Подняли Брамса на смычки,
Как труп подъят на саблях белых.
Сверкнут холодные зрачки,
Душа вздохнет, простившись с телом.
 
 
Ее зеленая струна
Уносит в небо, не дождавшись,
Пока она, обнажена,
Прощаться будет с сонмом павших.
 
 
Помещик шпорит скакуна,
И нет конца старинной сваре.
И только полная луна
Осветит путь на Темишваре.
 
   Именно в этом направлении двигались теперь Дунаев с товарищами. Они то шли вместе с армией, делая вид, что участвуют в боях, то низко летели над войсковыми колоннами, то шли сквозь Прослойки, с усилием протыриваясь сквозь так называемые Вереницы и Хороводы. Чем ближе они подходили к Рейху, тем труднее становилось пробиваться сквозь них, тем более что непонятно было, что это такое, вида они никакого не имели и казались просто энергетическими вихрями и стенками, которые надвигались и как бы падали прямо на мозг, а иногда и на сердце или на все вместе, просто на саму бессмертную душу, но нашим героям приходилось продираться сквозь все эти вещи, чтобы пробить путь советским войскам вперед, на запад.
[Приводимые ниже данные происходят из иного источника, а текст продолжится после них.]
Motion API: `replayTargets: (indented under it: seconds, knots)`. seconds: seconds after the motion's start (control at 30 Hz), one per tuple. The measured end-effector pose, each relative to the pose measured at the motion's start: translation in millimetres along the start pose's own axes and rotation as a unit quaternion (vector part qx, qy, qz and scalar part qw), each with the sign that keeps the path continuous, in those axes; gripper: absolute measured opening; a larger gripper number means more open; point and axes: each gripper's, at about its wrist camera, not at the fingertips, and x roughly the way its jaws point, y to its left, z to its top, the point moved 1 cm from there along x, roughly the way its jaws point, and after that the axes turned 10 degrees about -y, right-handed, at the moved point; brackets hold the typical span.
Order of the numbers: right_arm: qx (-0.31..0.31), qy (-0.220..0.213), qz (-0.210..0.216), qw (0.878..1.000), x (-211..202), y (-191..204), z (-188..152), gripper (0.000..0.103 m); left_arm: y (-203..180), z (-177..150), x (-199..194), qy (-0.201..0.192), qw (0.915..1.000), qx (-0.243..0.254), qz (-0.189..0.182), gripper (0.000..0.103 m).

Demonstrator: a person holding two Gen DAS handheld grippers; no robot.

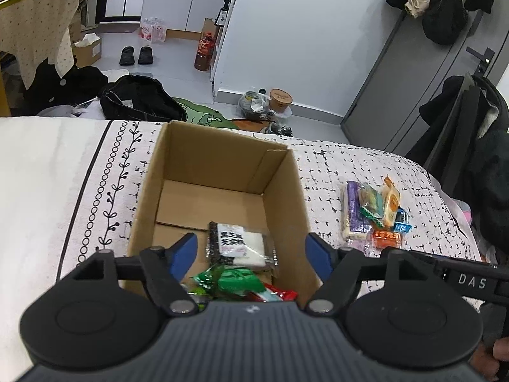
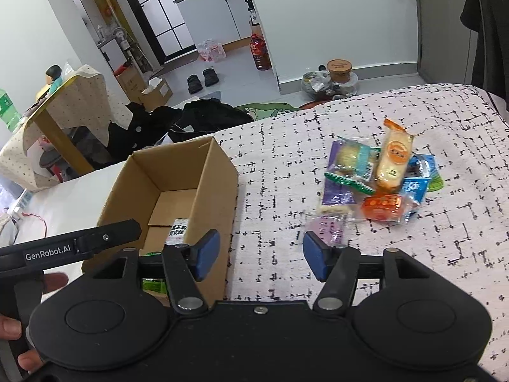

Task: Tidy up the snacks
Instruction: 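Withdraw both tools from the box toward the snack pile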

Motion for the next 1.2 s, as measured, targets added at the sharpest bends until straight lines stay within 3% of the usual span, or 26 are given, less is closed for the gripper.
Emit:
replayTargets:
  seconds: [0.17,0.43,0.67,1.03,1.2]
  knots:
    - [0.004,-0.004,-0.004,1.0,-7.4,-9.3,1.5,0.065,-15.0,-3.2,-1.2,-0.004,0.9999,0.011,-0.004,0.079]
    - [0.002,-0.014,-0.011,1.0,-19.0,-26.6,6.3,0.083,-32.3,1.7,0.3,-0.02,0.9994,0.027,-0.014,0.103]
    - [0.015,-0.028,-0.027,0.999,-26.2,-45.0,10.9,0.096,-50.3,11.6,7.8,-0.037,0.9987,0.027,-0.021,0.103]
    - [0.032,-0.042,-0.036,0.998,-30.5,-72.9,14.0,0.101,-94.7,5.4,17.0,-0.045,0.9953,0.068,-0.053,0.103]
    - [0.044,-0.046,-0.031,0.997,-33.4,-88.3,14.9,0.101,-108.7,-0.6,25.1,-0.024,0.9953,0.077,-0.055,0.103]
Давалось все это нелегко, но Джерри, Максимка и Глеб Афанасьевич ломились напролом, задорно и вытаращенно радуясь всему, что бы ни происходило, как будто они сами были страшные танки, слитые из чистого наслаждения. Погруженные в запредельную борьбу, они редко видели земную Румынию: лишь изредка мелькали деревья в цвету, или окоп, или горящий самолет на земле, или бегущие солдаты, или селянки, кидающие цветы танкистам, или дощатый деревенский стол и на нем сало. Здешнее сало особенно полюбилось Максимке, который всегда, отрезая себе кусок, орал:
 
Идет кабан,
Везет бочку сала.
Разве этого мало?
РАЗВЕ ЭТОГО МАЛО? [7]
 
   Лишь изредка враг персонифицировался, обретал чубчик, или ушки, или зубы, длиной в километр, но, как правило, приходилось иметь дело с абстракциями. Порою на их пути вставал бимерзон — большая, невидимая энергетическая катушка, которая вращалась с диком свистом и «улюлюканием света», наматывая бойцов невидимого фронта на себя, как нити. В такие минуты Максимка «танцевал цыганочку», то есть отделялся от остальных и такое устраивал из вихрей, света и отдельных неведомых слов, что даже коктейлем не повернулся бы язык назвать эту горючую смесь, хотя и было в ней нечто попиздушечно-ресторанное, нечто от пучка неряшливых петушиных хвостов, которыми сметают пыль. Никто, даже ближайшие коллеги по группе, не смели его созерцать в такие минуты, да и не желал никто такого зрелища. После Максимкиной «цыганочки» бимерзон исчезал, и все шли дальше, и только Максим, утомленный боем, уходил на время отдохнуть в особую прослойку, которая так и называлась — Сало, поскольку она вся была белая, неподвижная и пышная, и так и лучилась от жирных кристаллов, напоминающих крупную соль.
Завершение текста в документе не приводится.